**Description of the task:**
Starting at the top of the entries below, write out each line up to and including the one containing "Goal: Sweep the". Leave the pictures out.
START Available data
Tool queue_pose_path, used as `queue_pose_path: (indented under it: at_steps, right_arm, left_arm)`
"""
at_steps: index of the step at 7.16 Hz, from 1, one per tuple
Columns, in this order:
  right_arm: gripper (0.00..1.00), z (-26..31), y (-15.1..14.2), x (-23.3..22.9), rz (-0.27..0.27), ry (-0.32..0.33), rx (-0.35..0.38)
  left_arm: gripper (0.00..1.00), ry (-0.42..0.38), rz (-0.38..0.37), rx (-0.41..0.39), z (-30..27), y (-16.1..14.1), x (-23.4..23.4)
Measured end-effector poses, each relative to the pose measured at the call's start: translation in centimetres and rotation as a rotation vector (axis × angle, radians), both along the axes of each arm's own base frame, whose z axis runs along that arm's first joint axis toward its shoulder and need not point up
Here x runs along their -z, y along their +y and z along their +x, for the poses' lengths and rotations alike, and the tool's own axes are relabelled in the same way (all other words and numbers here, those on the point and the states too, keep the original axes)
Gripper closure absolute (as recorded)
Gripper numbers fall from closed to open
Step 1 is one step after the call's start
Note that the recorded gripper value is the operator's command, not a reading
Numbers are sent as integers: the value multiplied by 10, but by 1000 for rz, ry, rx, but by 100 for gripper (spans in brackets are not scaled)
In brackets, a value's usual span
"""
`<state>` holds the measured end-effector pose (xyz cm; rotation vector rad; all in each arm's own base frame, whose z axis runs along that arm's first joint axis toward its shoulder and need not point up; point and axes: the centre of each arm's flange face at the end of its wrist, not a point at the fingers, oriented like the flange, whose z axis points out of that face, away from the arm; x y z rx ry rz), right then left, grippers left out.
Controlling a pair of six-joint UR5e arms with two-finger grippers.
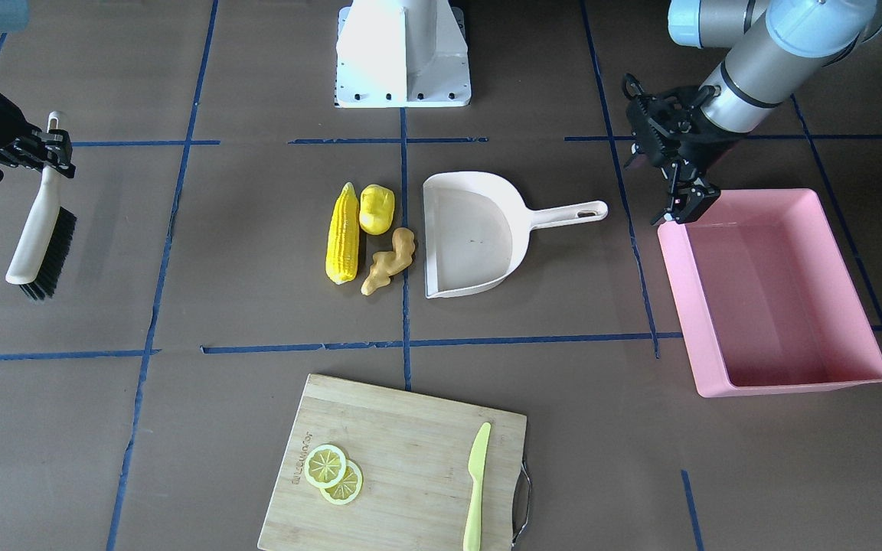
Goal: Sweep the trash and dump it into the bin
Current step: 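Grasp the dustpan handle with the left gripper while the right grasps the brush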
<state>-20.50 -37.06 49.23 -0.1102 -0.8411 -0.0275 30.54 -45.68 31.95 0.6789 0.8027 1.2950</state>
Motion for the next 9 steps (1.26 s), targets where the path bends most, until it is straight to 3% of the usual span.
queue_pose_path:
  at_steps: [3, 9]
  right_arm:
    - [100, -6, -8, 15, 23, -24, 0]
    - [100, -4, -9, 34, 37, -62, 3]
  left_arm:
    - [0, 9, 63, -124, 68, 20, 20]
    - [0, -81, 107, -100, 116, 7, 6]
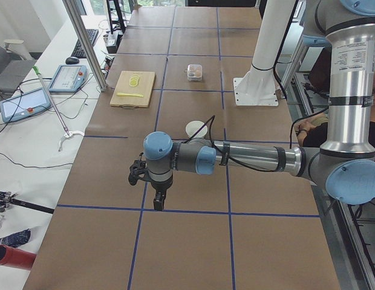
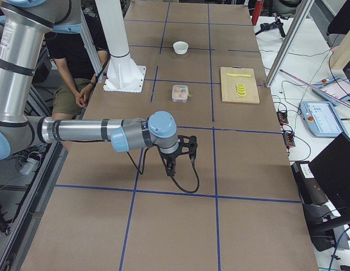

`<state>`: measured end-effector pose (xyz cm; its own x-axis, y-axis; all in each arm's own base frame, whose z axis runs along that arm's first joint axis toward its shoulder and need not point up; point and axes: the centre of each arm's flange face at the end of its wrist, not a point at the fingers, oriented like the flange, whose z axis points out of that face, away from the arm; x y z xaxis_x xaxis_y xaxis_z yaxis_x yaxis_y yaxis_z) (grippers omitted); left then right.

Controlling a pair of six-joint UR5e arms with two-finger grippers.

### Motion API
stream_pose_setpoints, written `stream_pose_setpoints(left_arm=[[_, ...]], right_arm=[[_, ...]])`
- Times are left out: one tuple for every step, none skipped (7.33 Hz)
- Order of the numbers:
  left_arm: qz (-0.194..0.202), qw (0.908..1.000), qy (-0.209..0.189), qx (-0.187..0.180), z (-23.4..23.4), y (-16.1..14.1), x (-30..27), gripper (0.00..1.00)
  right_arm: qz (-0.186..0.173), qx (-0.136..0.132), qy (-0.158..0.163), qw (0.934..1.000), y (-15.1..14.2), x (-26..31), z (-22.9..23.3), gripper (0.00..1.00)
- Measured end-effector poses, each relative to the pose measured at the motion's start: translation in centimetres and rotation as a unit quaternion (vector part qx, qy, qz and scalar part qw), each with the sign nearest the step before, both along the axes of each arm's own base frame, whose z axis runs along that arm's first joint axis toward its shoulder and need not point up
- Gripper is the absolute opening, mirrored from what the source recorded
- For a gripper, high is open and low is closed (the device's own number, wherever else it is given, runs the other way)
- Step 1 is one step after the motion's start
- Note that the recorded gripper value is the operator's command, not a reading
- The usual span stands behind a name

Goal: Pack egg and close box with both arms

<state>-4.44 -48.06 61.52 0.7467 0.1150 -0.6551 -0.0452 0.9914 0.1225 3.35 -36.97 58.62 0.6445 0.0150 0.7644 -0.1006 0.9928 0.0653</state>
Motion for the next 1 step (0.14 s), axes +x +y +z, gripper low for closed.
stream_pose_setpoints(left_arm=[[0.0, 1.0, 0.0, 0.002, -0.25, -0.11, 0.0, 1.0]], right_arm=[[0.0, 0.001, 0.0, 1.0, -0.02, -0.01, -0.06, 1.0]])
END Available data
**Task response:**
Tool queue_pose_path, used as `queue_pose_path: (indented under it: at_steps, right_arm, left_arm)`
"""
at_steps: index of the step at 7.16 Hz, from 1, one per tuple
Columns, in this order:
  right_arm: gripper (0.00..1.00), z (-26..31), y (-15.1..14.2), x (-23.3..22.9), rz (-0.27..0.27), ry (-0.32..0.33), rx (-0.35..0.38)
  left_arm: gripper (0.00..1.00), ry (-0.42..0.38), rz (-0.38..0.37), rx (-0.41..0.39), z (-30..27), y (-16.1..14.1), x (-23.4..23.4)
Measured end-effector poses, each relative to the pose measured at the call's start: translation in centimetres and rotation as a rotation vector (axis × angle, radians), both along the axes of each arm's own base frame, whose z axis runs along that arm's first joint axis toward its shoulder and need not point up
Here x runs along their -z, y along their +y and z along their +x, for the poses' lengths and rotations alike, and the tool's own axes are relabelled in the same way (all other words and numbers here, those on the point and the states too, keep the original axes)
Gripper closure absolute (as recorded)
Gripper numbers fall from closed to open
Step 1 is one step after the call's start
Note that the recorded gripper value is the operator's command, not a reading
Numbers are sent as integers: the value multiplied by 10, but by 1000 for rz, ry, rx, but by 100 for gripper (spans in brackets are not scaled)
In brackets, a value's usual span
"""
`<state>` holds the measured end-effector pose (xyz cm; rotation vector rad; all in each arm's own base frame, whose z axis runs along that arm's first joint axis toward its shoulder and need not point up; point and axes: the centre of each arm's flange face at the end of its wrist, not a point at the fingers, oriented like the flange, whose z axis points out of that face, away from the arm; x y z rx ry rz), right then left, grippers left out.
Controlling a pair of six-joint UR5e arms with two-finger grippers.
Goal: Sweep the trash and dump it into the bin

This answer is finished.